For small numbers (under 100000000), this code works, but over 100000000, this code has runtime error. I set every variables as a long int... I used c++ tutor, it said that the step at long equation has a problem. Invalid write of size 8... Why?

  • Since it needs to be said: `long roots[a];` is a variable length array and is not allowed by the C++ standard (although some compilers do support it). And in general, your code does not use any C++ feature whatsoever. You would not have the problem you are describing if you used `std::vector roots(a);` instead. – Max Langhof Feb 05 '19 at 12:24
  • Not directly related to your problem, but using a recursive algorithm is really the wrong approach here. – Jabberwocky Feb 05 '19 at 12:32
  • 1
    [VLA](https://en.wikipedia.org/wiki/Variable-length_array "Variable-length array")s are not standard C++ – YSC Feb 05 '19 at 12:34
  • `long equation(long x){ return x*x+x; }` will exhibit signed integer overflow (hence undefined behavior) for large enough number (and certainly for 100000000). – YSC Feb 05 '19 at 12:35
  • You don't say what your environment is, but debugging tools should really be a reflex.

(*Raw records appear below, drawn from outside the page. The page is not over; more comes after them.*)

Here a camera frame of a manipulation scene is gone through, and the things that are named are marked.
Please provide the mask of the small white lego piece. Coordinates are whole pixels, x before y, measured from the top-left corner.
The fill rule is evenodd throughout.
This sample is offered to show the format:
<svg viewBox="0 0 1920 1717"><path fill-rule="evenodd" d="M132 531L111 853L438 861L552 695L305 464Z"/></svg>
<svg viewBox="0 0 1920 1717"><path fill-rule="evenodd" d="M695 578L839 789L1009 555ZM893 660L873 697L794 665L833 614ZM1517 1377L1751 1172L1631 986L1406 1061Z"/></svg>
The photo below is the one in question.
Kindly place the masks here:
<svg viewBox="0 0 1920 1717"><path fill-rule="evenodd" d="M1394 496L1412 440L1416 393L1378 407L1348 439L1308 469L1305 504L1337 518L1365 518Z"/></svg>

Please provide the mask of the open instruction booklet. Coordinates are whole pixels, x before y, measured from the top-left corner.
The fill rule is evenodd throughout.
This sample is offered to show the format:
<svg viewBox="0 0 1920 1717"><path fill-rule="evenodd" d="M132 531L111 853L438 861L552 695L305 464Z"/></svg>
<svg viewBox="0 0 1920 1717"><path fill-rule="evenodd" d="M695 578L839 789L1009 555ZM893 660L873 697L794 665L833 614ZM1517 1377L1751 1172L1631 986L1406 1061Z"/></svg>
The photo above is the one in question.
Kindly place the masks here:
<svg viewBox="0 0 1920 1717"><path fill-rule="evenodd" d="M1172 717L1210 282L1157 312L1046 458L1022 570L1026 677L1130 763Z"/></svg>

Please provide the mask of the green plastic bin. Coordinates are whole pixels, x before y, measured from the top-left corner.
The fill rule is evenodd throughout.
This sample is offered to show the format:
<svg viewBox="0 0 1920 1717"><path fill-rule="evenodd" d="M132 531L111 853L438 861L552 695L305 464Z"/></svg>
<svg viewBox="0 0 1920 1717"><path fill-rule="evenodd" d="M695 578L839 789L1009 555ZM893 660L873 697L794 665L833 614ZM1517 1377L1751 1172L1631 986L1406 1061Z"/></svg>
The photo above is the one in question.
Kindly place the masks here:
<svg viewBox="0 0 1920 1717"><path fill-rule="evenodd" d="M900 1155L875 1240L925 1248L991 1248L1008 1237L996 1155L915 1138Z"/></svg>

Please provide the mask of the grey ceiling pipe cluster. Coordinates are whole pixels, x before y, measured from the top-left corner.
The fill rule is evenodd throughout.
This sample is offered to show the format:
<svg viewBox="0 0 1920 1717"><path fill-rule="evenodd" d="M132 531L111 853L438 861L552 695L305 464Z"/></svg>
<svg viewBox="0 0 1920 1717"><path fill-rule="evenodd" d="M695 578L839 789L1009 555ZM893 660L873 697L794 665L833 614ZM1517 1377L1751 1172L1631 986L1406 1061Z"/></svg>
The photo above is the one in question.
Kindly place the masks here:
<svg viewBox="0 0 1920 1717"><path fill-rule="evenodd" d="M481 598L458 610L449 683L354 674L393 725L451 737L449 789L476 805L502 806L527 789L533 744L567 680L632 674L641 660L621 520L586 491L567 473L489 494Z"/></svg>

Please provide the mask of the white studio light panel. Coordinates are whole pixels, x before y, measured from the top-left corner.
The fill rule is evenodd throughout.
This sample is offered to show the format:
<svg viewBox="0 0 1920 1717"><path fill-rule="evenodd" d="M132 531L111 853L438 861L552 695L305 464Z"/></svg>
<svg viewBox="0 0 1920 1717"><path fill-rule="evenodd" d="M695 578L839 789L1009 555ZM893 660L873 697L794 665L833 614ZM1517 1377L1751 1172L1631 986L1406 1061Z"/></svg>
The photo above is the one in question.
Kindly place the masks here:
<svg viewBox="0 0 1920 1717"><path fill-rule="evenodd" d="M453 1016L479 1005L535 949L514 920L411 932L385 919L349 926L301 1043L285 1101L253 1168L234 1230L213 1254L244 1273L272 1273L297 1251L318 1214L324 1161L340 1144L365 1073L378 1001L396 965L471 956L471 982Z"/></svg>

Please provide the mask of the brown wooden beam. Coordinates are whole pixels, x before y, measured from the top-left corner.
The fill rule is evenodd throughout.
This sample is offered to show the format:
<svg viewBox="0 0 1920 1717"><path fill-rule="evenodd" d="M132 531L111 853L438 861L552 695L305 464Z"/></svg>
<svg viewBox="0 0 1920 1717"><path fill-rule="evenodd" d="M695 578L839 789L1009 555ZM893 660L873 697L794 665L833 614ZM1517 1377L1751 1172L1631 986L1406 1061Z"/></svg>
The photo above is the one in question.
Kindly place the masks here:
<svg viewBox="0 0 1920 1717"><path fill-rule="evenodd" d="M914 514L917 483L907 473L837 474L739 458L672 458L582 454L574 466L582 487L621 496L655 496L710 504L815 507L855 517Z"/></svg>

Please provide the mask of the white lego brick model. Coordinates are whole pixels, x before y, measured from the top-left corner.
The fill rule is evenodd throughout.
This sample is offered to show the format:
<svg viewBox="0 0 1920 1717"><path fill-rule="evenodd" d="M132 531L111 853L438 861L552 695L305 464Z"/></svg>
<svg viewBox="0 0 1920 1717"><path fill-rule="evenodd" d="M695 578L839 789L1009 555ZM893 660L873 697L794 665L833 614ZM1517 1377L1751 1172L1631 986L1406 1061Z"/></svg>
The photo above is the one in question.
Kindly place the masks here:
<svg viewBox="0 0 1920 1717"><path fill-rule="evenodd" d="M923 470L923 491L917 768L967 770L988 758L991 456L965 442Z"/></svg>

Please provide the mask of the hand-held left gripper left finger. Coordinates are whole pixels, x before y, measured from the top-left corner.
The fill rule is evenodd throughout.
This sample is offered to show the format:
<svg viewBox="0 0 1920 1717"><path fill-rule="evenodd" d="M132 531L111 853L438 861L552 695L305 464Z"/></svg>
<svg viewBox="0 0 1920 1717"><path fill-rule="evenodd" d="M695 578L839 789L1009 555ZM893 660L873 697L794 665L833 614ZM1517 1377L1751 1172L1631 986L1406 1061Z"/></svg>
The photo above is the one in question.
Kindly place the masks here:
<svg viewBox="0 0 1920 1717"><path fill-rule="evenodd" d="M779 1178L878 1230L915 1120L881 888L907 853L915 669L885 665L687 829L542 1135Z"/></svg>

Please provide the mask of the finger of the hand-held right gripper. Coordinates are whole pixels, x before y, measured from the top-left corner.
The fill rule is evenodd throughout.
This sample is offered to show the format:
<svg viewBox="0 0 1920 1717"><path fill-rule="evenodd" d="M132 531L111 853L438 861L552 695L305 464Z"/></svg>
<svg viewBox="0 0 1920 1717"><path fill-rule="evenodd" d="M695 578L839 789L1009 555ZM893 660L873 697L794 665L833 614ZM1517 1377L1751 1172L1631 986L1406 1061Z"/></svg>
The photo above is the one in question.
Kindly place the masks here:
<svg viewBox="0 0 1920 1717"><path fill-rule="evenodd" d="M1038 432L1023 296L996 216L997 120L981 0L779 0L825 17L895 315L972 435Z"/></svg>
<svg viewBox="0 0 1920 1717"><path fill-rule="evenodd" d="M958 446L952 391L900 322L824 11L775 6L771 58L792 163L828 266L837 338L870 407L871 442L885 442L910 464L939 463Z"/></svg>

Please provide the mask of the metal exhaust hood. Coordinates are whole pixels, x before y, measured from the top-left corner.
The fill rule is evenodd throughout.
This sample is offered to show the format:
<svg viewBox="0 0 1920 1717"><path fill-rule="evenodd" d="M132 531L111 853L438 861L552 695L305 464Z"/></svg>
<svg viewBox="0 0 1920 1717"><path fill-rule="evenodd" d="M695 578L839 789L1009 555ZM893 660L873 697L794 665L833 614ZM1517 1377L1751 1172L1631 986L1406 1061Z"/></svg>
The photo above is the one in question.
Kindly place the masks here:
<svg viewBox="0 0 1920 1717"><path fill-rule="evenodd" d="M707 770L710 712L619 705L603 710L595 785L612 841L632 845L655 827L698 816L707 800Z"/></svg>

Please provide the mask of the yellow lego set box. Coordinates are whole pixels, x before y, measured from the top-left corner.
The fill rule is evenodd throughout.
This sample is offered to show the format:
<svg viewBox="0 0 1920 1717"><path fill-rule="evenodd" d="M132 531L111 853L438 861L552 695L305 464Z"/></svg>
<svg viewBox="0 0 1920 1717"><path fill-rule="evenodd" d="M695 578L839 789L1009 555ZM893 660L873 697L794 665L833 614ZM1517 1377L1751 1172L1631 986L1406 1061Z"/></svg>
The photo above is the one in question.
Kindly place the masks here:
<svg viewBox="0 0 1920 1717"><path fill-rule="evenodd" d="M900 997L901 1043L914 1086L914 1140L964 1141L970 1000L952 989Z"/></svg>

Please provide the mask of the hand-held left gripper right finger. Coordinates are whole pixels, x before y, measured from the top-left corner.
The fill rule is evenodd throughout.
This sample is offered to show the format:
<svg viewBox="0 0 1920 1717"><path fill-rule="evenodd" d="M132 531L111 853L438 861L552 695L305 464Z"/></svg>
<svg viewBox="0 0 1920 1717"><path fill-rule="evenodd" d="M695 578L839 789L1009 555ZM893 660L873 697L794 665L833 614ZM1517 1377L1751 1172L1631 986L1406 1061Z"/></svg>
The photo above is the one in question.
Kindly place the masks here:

With gcc or clang, `-fsanitize=address -g` gives you a nice message that there is a stack overflow on line 38. – Marc Glisse Feb 05 '19 at 13:07

1 Answers1

0

long roots[a];

It's variable length array. Which is not a part of C++ standard. (But GNU compliers do support it. And it's a part of C99 and C11-optional). Not knowing how it implemented. But whatever it is, it cannot contain so many long ints.

lets do a mathematical problem. Assume 1MB = 10**6 Bytes, a long int's size is 4 Bytes, then 100000000 longs takes 400MB memory. I don't think it can be stored in a stack which is typically 4MB.

And you said that you' ve used long int. But in most compliers, there's no difference between int and long(though it may be unrelated to this question).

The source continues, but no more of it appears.